FORT HALL, ID – The Idaho Federal District Court ruled for a second time that a proposed land exchange between the Bureau of Land Management (BLM) and Simplot Corporation violates federal law and the government’s trust responsibility to protect the interests of the Shoshone-Bannock Tribes in their lands ceded in an 1898 treaty agreement.
“We are pleased the federal court again recognized federal laws prohibit this illegal land exchange and we would like to thank the many attorneys that have worked for years to uphold our understanding of the 1900 Act and environmental laws,” said Shoshone-Bannock Tribal Chairman, Nathan Small.
The federal case involves the tribes’ challenge to an August 12, 2020 BLM Record of Decision that approved the land exchange, which would have resulted in the expansion of the Pocatello Simplot Don Plant phosphogypsum stacks located on the Eastern Michaud Flats NPL Superfund site. The Record of Decision was issued following publication of a Final Environmental Impact Statement (FEIS) on May 15, 2020.

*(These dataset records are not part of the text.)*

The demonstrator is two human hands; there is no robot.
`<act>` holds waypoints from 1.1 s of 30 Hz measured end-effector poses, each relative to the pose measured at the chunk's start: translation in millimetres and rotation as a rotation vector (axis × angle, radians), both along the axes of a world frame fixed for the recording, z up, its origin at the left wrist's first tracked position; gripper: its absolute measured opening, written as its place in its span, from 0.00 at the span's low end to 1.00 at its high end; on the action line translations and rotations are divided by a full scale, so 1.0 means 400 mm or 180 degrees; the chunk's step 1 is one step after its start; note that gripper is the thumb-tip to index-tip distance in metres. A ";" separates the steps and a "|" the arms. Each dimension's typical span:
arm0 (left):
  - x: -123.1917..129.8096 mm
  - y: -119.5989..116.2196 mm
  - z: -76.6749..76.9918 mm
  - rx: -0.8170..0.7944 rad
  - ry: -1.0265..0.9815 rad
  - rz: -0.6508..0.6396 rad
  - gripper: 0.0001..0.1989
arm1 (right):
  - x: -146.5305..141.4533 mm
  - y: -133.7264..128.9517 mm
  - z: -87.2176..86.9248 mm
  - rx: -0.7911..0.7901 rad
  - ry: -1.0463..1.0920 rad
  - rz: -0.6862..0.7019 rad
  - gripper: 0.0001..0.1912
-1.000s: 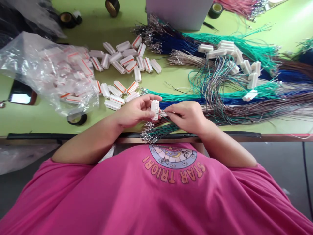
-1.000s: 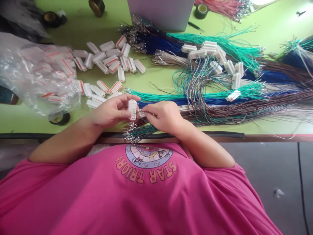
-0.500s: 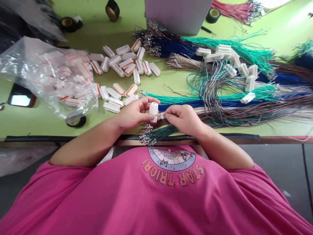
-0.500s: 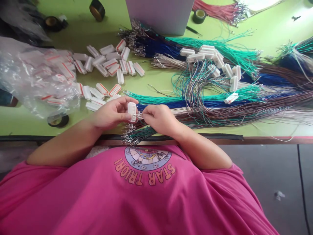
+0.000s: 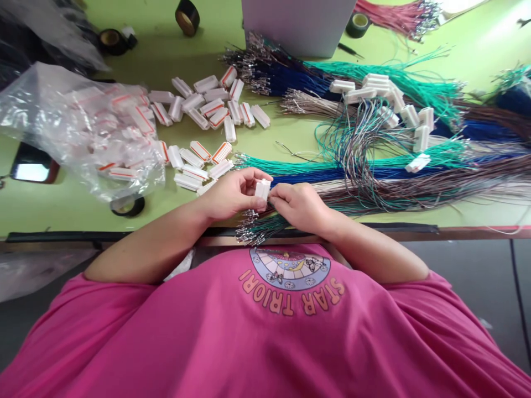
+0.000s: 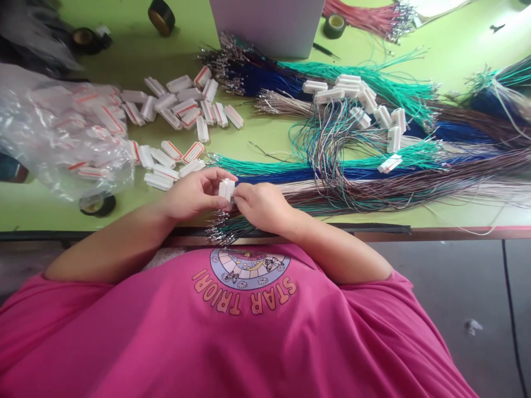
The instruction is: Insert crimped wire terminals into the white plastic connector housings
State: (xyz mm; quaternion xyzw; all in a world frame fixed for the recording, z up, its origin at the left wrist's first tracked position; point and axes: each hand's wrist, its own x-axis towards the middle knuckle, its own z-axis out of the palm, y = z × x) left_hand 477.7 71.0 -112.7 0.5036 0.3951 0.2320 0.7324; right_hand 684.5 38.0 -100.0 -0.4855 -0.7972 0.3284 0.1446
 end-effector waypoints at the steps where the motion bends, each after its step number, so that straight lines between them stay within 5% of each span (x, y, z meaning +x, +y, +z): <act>1: -0.002 0.001 0.002 0.0026 -0.0002 -0.0003 0.31 | 0.012 0.011 0.004 -0.0028 0.0111 0.0080 0.15; 4: -0.013 0.005 0.012 0.0209 0.0106 -0.0072 0.29 | 0.059 0.052 0.020 0.0137 0.0237 0.0304 0.15; 11: -0.022 0.004 0.035 0.0548 0.0679 -0.0244 0.26 | 0.078 0.074 0.020 0.0635 -0.1484 0.0806 0.15; 22: -0.024 0.008 0.037 0.0419 0.0484 -0.0360 0.25 | 0.097 0.075 -0.020 0.0758 -0.0379 0.0640 0.12; 27: -0.022 0.009 0.040 0.0289 0.0385 -0.0412 0.25 | 0.103 0.070 -0.001 0.0953 -0.0318 0.0477 0.13; 33: -0.028 0.010 0.036 0.0242 0.0348 -0.0352 0.26 | 0.157 0.079 0.060 0.0178 -0.0363 0.0581 0.12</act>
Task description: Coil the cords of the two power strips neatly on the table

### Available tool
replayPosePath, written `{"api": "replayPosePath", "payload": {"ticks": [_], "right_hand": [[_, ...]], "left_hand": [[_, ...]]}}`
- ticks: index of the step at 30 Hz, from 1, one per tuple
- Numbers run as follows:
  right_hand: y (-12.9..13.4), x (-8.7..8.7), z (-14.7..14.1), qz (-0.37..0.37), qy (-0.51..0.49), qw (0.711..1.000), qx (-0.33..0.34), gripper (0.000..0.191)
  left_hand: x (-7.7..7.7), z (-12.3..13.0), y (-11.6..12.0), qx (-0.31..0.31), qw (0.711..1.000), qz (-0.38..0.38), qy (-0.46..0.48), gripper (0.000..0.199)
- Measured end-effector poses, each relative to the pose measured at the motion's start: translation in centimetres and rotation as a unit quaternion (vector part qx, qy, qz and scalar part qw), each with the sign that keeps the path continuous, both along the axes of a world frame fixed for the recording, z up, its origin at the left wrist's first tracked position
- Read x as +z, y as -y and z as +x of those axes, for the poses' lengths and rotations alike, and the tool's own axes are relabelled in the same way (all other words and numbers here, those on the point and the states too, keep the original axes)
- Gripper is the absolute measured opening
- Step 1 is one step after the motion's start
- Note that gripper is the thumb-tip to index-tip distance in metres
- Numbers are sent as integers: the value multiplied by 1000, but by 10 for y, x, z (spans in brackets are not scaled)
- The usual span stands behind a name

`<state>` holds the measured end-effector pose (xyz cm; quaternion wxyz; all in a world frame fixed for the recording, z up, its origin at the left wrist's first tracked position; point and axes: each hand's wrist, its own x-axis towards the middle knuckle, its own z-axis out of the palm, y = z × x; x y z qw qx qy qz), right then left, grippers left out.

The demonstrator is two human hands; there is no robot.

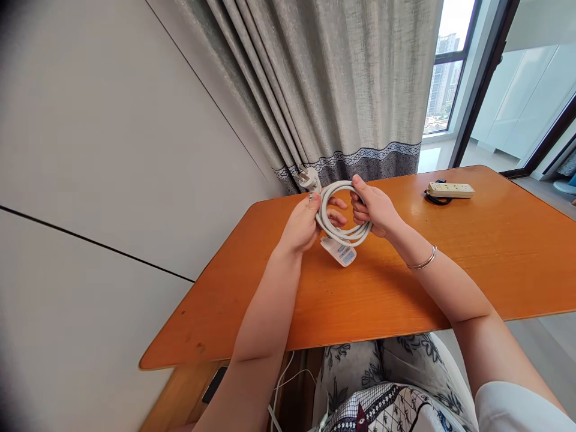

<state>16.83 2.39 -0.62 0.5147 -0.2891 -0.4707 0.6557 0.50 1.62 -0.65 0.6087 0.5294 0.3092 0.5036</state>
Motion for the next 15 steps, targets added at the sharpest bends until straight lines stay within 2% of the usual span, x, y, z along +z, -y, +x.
{"api": "replayPosePath", "payload": {"ticks": [3,5,10,15], "right_hand": [[-1,0,1,-1,5,1000,-1,61],[-1,0,0,1,4,1000,1,62],[2,0,-3,21,2,1000,-14,62],[5,2,-2,46,15,998,-29,62]], "left_hand": [[-2,5,2,37,999,2,1,43],[-3,7,3,41,999,-5,6,44],[1,7,9,-3,998,-15,53,42],[8,11,16,-45,991,-70,105,36]]}}
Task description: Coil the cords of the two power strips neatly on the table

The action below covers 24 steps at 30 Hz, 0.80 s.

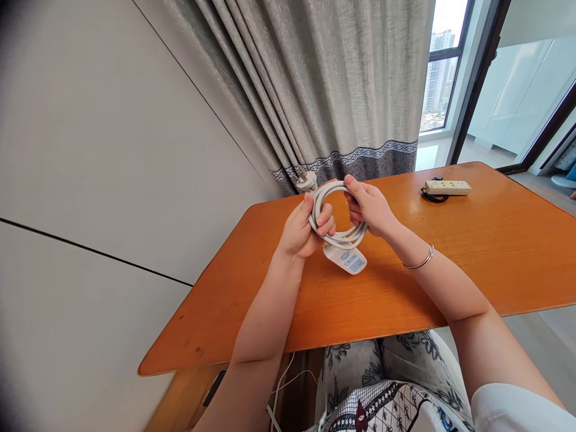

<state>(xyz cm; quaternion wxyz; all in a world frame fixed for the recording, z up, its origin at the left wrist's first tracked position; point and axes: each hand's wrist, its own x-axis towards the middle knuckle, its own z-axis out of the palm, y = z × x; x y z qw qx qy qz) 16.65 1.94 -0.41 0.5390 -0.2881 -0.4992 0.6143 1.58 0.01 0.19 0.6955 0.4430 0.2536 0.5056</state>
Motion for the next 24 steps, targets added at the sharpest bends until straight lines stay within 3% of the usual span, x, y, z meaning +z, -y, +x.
{"api": "replayPosePath", "payload": {"ticks": [4,11,16,20,24], "right_hand": [[-4,-3,0,8,10,1000,-2,62],[-14,-16,-6,48,29,997,-50,68],[-22,-32,-6,121,84,987,57,85],[-29,-47,-3,215,200,945,142,79],[-20,-45,-5,229,391,862,226,65]], "left_hand": [[3,3,3,-9,998,-36,47,34],[5,8,2,81,994,-40,60,30],[13,0,0,166,980,-18,106,38],[18,-9,-2,260,955,17,141,45],[13,-18,-15,363,919,74,135,39]]}}
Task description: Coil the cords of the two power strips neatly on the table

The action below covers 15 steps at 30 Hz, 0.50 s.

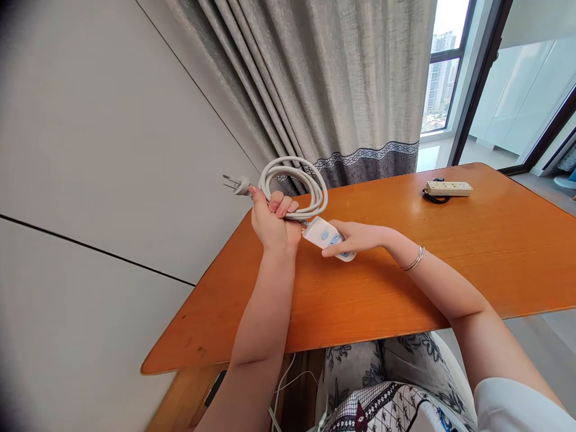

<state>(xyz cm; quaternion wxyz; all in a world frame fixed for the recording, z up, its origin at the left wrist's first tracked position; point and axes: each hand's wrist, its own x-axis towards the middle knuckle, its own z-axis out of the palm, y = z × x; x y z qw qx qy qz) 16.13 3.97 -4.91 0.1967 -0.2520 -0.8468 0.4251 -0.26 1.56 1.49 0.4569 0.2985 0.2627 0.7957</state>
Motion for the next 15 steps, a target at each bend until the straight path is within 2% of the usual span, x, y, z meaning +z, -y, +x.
{"api": "replayPosePath", "payload": {"ticks": [3,8,10,12,14,15], "right_hand": [[19,12,-5,79,141,985,-57,57],[47,27,-10,308,223,908,-175,38],[52,30,-7,391,207,868,-224,34],[54,32,-3,455,145,832,-282,32],[52,34,2,490,51,811,-316,31],[49,35,5,494,2,809,-317,31]], "left_hand": [[-10,-9,-16,62,998,6,-28,28],[-26,-19,-36,85,992,45,-83,8],[-29,-19,-38,79,990,49,-105,8],[-28,-19,-39,64,991,40,-109,8],[-25,-20,-38,26,995,17,-94,12],[-22,-21,-37,-1,997,3,-81,18]]}}
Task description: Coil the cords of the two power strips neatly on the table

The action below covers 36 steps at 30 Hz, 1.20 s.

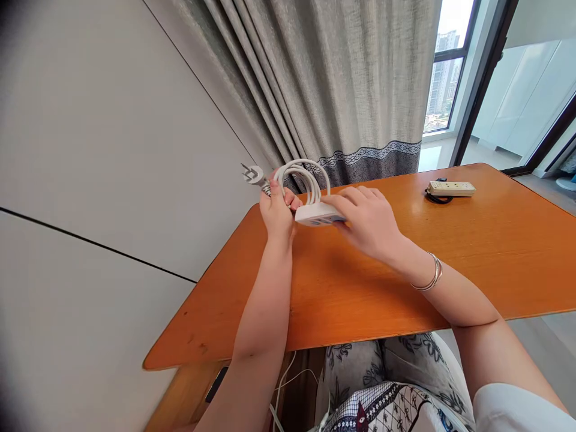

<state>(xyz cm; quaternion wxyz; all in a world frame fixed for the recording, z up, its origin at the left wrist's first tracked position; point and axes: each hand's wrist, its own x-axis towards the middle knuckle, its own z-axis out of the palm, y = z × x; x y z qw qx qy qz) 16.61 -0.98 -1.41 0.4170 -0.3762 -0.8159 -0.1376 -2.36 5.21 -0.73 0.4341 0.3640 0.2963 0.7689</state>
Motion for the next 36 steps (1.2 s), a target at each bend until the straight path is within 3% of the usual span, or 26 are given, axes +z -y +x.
{"api": "replayPosePath", "payload": {"ticks": [5,11,13,17,20,25,36], "right_hand": [[-27,-6,9,-11,-182,972,150,54],[-64,-24,12,-99,-353,903,225,87],[-68,-27,10,-191,-394,859,265,89],[-71,-29,7,-408,-421,736,339,80],[-74,-30,9,-475,-421,689,349,71],[-75,-29,13,-495,-439,674,328,60],[-73,-27,14,-493,-438,696,285,57]], "left_hand": [[10,-3,7,-154,984,-78,40,47],[-11,15,0,-305,932,-194,29,59],[-18,20,-4,-324,922,-208,32,61],[-23,20,-9,-310,928,-203,49,63],[-24,18,-12,-287,935,-204,52,60],[-28,20,-16,-253,941,-219,48,42],[-34,24,-17,-230,945,-231,21,27]]}}
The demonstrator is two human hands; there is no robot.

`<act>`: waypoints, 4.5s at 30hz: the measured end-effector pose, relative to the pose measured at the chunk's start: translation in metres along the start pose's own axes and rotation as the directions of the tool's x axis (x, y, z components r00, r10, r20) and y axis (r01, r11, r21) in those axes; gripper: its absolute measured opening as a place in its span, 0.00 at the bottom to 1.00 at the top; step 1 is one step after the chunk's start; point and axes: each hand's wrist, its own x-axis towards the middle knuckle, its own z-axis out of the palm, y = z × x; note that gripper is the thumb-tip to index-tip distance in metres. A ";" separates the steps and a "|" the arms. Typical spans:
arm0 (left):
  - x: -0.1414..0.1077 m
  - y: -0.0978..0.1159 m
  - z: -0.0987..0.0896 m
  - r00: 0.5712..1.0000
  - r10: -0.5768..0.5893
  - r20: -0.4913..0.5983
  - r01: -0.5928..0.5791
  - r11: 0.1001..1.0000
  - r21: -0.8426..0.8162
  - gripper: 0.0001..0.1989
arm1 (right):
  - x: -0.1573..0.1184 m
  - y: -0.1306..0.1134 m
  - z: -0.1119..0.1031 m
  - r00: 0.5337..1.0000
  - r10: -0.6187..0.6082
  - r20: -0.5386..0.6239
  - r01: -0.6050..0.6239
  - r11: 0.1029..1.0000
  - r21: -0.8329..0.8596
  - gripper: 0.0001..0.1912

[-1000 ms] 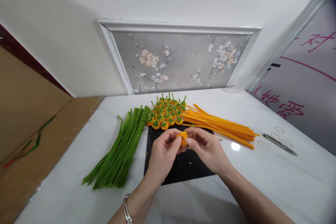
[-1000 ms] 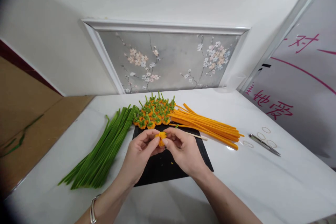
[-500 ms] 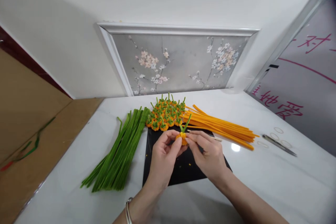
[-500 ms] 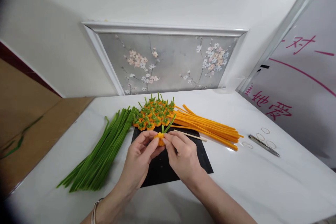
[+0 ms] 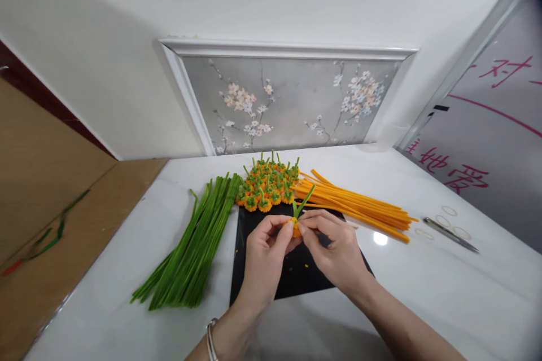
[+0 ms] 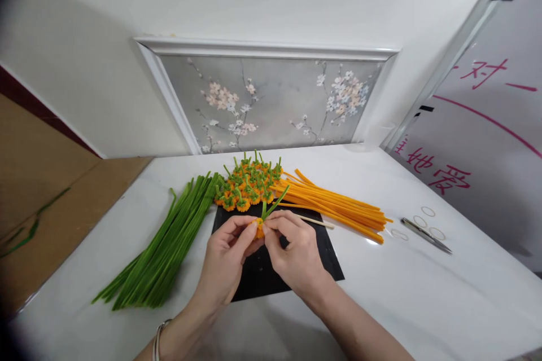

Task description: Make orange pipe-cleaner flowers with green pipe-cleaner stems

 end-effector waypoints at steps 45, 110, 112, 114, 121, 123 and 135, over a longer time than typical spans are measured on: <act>0.011 0.007 -0.005 0.957 -0.282 0.069 0.289 0.912 -0.290 0.07 | 0.008 0.020 -0.019 0.938 0.279 0.206 -0.329 0.904 0.273 0.12; 0.004 0.026 -0.010 0.930 0.004 0.368 -0.089 0.973 0.214 0.12 | 0.004 0.019 -0.017 0.780 0.403 0.478 -0.622 0.586 0.519 0.14; 0.004 0.027 -0.009 0.940 0.004 0.341 -0.082 0.973 0.214 0.09 | 0.002 0.018 -0.017 0.844 0.373 0.385 -0.527 0.709 0.468 0.15; 0.004 0.024 -0.009 0.955 0.032 0.295 -0.105 0.967 0.234 0.08 | -0.001 0.017 -0.018 0.924 0.285 0.256 -0.367 0.852 0.374 0.15; 0.001 0.013 -0.012 0.960 0.188 0.206 -0.256 0.890 0.378 0.10 | -0.007 0.003 -0.014 0.982 0.071 0.176 -0.076 0.997 0.018 0.10; -0.001 0.014 -0.011 0.952 0.194 0.235 -0.270 0.894 0.357 0.09 | -0.006 0.003 -0.012 0.991 0.013 0.135 -0.016 1.000 0.019 0.03; -0.001 0.018 -0.009 0.973 -0.104 0.204 0.096 0.994 0.048 0.09 | -0.002 0.012 -0.020 0.964 -0.210 0.161 0.218 0.975 -0.033 0.10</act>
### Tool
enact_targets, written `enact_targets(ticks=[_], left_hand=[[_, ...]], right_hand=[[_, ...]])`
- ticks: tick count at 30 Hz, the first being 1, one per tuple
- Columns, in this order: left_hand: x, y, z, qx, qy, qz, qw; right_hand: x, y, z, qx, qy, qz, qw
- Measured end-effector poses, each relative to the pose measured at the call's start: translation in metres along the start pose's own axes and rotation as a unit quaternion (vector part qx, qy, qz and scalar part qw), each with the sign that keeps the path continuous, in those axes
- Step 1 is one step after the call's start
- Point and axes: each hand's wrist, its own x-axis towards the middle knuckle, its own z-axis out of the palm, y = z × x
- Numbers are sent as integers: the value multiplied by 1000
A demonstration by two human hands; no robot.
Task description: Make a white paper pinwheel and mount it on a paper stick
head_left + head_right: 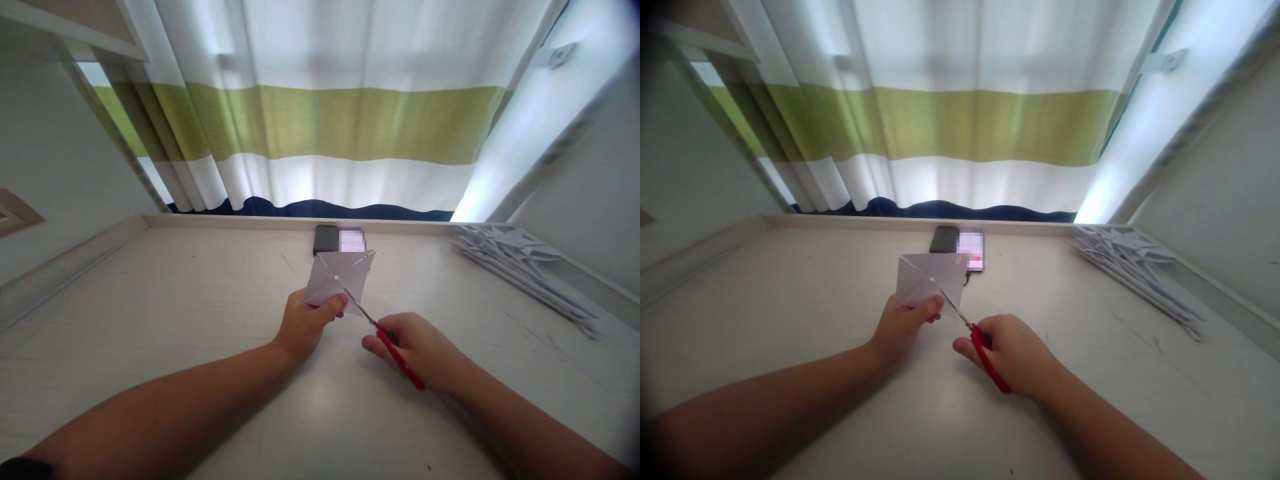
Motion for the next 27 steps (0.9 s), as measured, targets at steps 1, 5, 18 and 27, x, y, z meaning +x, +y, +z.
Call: enact_targets(ticks=[1, 5, 18, 27], left_hand=[[0, 0, 0, -1, 0, -2, 1000], [0, 0, 0, -13, 2, -3, 1000], [2, -5, -1, -7, -7, 2, 1000], [5, -8, 0, -69, 16, -9, 997]], right_hand=[[0, 0, 0, -1, 1, -1, 1000], [0, -2, -2, -4, 4, 11, 1000], [-1, -8, -2, 0, 5, 16, 1000], [2, -2, -6, -47, 20, 20, 998]])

The land exchange approved Simplot’s acquisition of 719 acres of federal land managed by the BLM in exchange for 667 acres of non-federal land owned by Simplot. The federal lands selected for the exchange are on Howard Mountain adjacent to the existing Simplot Don Plant and partially within the Eastern Michaud Flats NPL Superfund site. The non-federal land parcels owned by Simplot are located in the Blackrock Canyon area south of Pocatello.
In the summer of 1987, the EPA detected elevated levels of heavy metals in sediments of the unlined ponds that served both the Simplot and former FMC phosphate processing operations and in wastewater at the Simplot Pocatello Don Plant facility. In addition, arsenic, cadmium, and selenium were detected in monitoring wells in the deep confined aquifer. In all, 2,530 acres of land surrounding the phosphate facilities were found to have contamination levels of concern.
The Simplot Pocatello Don Plant was classified as part of the Eastern Michaud Flats (EMF) Superfund site located adjacent to the Fort Hall Reservation, the Portneuf River, and the Cities of Pocatello and Chubbuck. The EMF site was listed on the National Priority List (NPL) in 1990.
Simplot and the FMC Corporation phosphate ore companies are the principle responsible parties at the NPL Superfund site. These processing facilities operated from the early 1940’s until the FMC facility closed in the December of 2001. The Simplot facility is still an active operating facility.
The Simplot Don Plant and EMF site are sources of known substantial environmental contamination and pollution of the local area and reservation environment affecting important natural resources and human health. Specifically, groundwater contamination caused by the existing gypsum stacks at the Simplot Pocatello Don Plant is one of the major justifications for designating the site as a Superfund site under the Comprehensive Environmental Response, Compensation, and Liability Act (CERCLA). Public wells within three miles of the area provide drinking water to an estimated 55,000 people and are used to irrigate over 2,000 acres of crops.
The public land subject to the land exchange is entirely within the tribes’ aboriginal and ceded territory and entirely within the original Fort Hall Reservation. The challenged land exchange would have privatized public land subject to the tribes’ off-reservation treaty rights, which were also specifically reaffirmed by a 1900 Act of Congress.
In 2011, the same federal court first ruled the exchange was illegal. The BLM and Simplot then attempted a second exchange in 2020. The tribes again challenged the second exchange based on more violations of federal law. In the latest decision, the federal court agreed with the tribes and ruled the second attempt to exchange the same land continues to violate federal law.
The decision also directs that the parties next provide input to the court on what remedy the court should impose now that the land exchange has been found illegal. The court’s remedy presumptively could include unwinding the land exchange and an injunction prohibiting further expansion of Simplot’s waste activity on the public lands that remain subject to the tribes’ treaty rights.